LE MOSSE DELLA BANCA CENTRALE EUROPEA E IL COSTO DEL DENARO
Un ruolo fondamentale in questa partita è giocato dalla Banca Centrale Europea (BCE), l’istituzione che decide quanto deve costare il denaro in tutta Europa. Attualmente la BCE sta seguendo una strategia di attesa. Molti investitori sperano in un taglio rapido dei tassi di interesse, una mossa che renderebbe i prestiti più economici per tutti, ma la realtà suggerisce prudenza.
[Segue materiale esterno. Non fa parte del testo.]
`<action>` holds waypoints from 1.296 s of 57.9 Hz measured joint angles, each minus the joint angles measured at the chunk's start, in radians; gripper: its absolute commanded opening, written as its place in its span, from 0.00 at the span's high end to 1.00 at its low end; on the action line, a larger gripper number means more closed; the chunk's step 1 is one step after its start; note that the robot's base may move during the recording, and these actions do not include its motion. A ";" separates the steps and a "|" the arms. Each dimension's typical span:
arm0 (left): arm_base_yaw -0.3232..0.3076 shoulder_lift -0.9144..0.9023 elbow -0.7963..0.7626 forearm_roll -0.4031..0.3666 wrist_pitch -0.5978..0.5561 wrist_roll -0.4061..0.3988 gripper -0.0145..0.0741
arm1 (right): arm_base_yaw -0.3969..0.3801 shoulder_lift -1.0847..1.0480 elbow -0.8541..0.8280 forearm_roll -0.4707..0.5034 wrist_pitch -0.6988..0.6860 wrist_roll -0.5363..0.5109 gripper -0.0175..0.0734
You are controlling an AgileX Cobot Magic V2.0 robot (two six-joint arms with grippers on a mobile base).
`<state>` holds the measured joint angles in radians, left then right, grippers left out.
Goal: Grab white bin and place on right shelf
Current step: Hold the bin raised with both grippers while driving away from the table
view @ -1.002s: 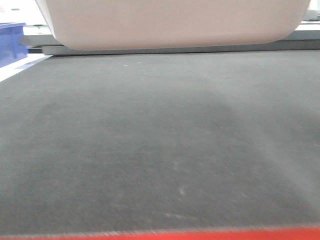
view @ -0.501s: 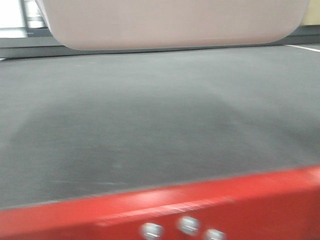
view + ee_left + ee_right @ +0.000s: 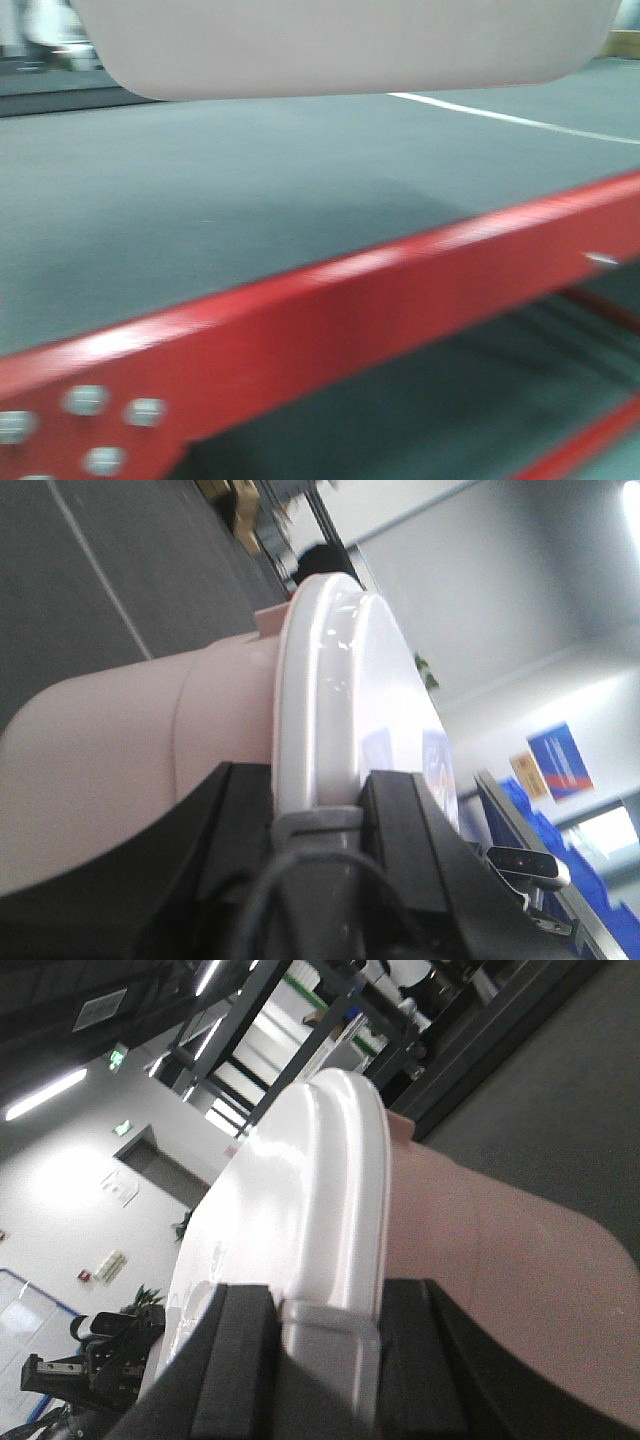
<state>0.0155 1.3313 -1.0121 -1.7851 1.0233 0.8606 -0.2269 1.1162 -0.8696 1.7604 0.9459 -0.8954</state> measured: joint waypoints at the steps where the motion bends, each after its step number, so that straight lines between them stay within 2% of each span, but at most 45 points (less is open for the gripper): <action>1: 0.000 0.000 0.000 0.000 0.000 0.000 0.98 | 0.000 0.000 0.000 0.000 0.000 0.000 0.74; 75: 0.000 0.000 0.000 0.000 0.000 0.000 0.98 | 0.000 0.000 0.000 0.000 -0.002 0.000 0.74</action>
<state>0.0155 1.3313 -1.0121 -1.7851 1.0233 0.8601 -0.2269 1.1162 -0.8696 1.7604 0.9442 -0.8954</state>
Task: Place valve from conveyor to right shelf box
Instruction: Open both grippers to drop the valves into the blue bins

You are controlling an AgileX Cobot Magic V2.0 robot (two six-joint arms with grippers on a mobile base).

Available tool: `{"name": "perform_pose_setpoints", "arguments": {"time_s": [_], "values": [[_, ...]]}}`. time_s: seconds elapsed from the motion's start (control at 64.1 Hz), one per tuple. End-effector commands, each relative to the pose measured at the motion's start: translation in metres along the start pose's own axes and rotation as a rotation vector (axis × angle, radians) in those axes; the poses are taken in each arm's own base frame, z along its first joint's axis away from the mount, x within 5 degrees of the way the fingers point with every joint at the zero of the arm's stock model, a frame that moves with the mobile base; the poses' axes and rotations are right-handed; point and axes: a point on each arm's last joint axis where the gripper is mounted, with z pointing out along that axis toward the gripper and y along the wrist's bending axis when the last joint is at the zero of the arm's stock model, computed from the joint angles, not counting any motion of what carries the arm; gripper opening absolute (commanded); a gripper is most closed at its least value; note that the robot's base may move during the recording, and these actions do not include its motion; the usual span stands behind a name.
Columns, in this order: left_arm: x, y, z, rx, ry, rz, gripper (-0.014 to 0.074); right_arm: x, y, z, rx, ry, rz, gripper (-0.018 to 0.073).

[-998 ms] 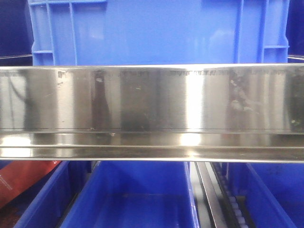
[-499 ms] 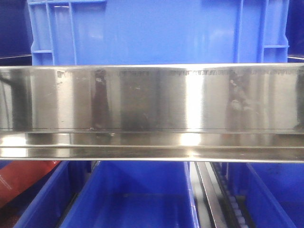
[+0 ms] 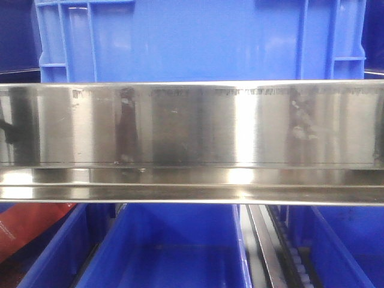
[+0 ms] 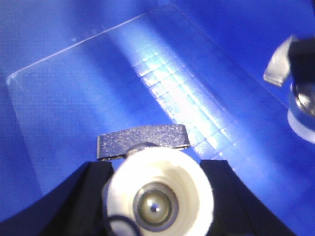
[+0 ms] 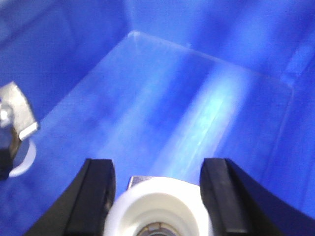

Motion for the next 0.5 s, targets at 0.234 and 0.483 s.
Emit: {"name": "perform_pose_setpoints", "arguments": {"time_s": [0.234,0.483], "values": [[-0.012,-0.001,-0.027,0.003,-0.067,-0.001,0.0596,-0.016,0.01,-0.04,-0.003,-0.129,-0.033,0.0529],[-0.013,0.002,-0.085,-0.041,-0.127,0.019,0.027,-0.017,0.025,-0.104,-0.004,-0.241,-0.064,0.0043]]}}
La BCE sta riducendo gradualmente la quantità di denaro "extra" presente nel sistema, un processo che viene chiamato normalizzazione. Non siamo in una fase di emergenza o di stress finanziario, ma in un lento ritorno alla normalità dopo anni di politiche eccezionali. Per questo motivo, è improbabile che vedremo riduzioni drastiche del costo del denaro a breve termine, a meno di scossoni improvvisi sul fronte internazionale.
COME MUOVERSI IN UN MERCATO TIEPIDO
Per chi deve gestire i propri risparmi o investire, il messaggio è di estrema cautela. Non bisogna aspettarsi un boom immediato dei profitti aziendali legati alla crescita industriale. In questo momento, sono da preferire i settori che dipendono dalla spesa pubblica, come le infrastrutture o le politiche industriali strategiche, che godono di finanziamenti certi indipendentemente dal ciclo del credito bancario.
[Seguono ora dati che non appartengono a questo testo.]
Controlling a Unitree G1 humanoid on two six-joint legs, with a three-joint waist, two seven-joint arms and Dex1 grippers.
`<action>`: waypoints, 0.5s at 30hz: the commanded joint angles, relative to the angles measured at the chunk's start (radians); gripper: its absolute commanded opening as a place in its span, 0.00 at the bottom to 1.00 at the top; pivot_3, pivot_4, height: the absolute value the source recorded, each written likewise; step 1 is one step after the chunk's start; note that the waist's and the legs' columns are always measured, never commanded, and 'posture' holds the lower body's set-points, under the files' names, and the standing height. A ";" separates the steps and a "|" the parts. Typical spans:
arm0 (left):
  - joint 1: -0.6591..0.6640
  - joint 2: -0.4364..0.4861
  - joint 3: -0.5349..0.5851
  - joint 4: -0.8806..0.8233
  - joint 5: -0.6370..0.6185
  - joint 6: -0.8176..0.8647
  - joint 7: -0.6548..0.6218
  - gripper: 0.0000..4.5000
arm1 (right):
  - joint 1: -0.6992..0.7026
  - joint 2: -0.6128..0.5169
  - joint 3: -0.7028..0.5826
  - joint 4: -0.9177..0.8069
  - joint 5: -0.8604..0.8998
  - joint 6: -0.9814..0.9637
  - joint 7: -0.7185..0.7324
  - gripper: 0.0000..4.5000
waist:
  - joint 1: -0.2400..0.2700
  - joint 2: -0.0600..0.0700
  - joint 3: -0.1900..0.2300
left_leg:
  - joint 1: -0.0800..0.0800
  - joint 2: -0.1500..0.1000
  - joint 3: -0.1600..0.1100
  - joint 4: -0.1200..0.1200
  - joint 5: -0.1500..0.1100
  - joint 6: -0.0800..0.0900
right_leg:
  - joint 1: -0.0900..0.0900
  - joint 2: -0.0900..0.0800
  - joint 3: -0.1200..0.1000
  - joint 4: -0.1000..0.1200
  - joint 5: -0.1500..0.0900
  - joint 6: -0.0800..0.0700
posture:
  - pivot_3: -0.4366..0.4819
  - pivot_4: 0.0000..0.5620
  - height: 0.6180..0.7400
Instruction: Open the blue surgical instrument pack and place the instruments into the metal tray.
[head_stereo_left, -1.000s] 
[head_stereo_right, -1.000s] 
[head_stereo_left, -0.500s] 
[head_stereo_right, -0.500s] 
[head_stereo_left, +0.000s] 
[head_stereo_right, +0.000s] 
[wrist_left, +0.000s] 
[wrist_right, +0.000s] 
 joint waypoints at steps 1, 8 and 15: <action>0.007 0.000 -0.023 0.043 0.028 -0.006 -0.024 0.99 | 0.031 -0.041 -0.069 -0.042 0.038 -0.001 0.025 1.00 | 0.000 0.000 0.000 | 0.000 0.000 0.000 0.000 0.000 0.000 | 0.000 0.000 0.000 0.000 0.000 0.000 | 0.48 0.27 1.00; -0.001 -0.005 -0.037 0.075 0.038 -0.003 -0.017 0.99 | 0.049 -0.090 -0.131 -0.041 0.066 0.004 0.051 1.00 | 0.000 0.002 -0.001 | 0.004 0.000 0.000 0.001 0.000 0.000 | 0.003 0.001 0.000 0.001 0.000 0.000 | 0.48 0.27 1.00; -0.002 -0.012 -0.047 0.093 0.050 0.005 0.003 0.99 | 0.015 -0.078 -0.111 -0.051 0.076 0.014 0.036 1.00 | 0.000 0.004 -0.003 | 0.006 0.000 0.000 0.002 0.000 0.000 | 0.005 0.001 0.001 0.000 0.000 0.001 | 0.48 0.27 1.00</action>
Anche sul fronte delle banche, la situazione è di stabilità ma senza grandi slanci: gli istituti sono solidi, ma non vedranno un aumento massiccio dei volumi di affari finché le imprese non torneranno a investire seriamente. In sintesi, l'Europa si trova in una sala d'attesa: i fondamentali sono stabili, ma manca ancora quella scintilla di fiducia collettiva necessaria per tornare a correre.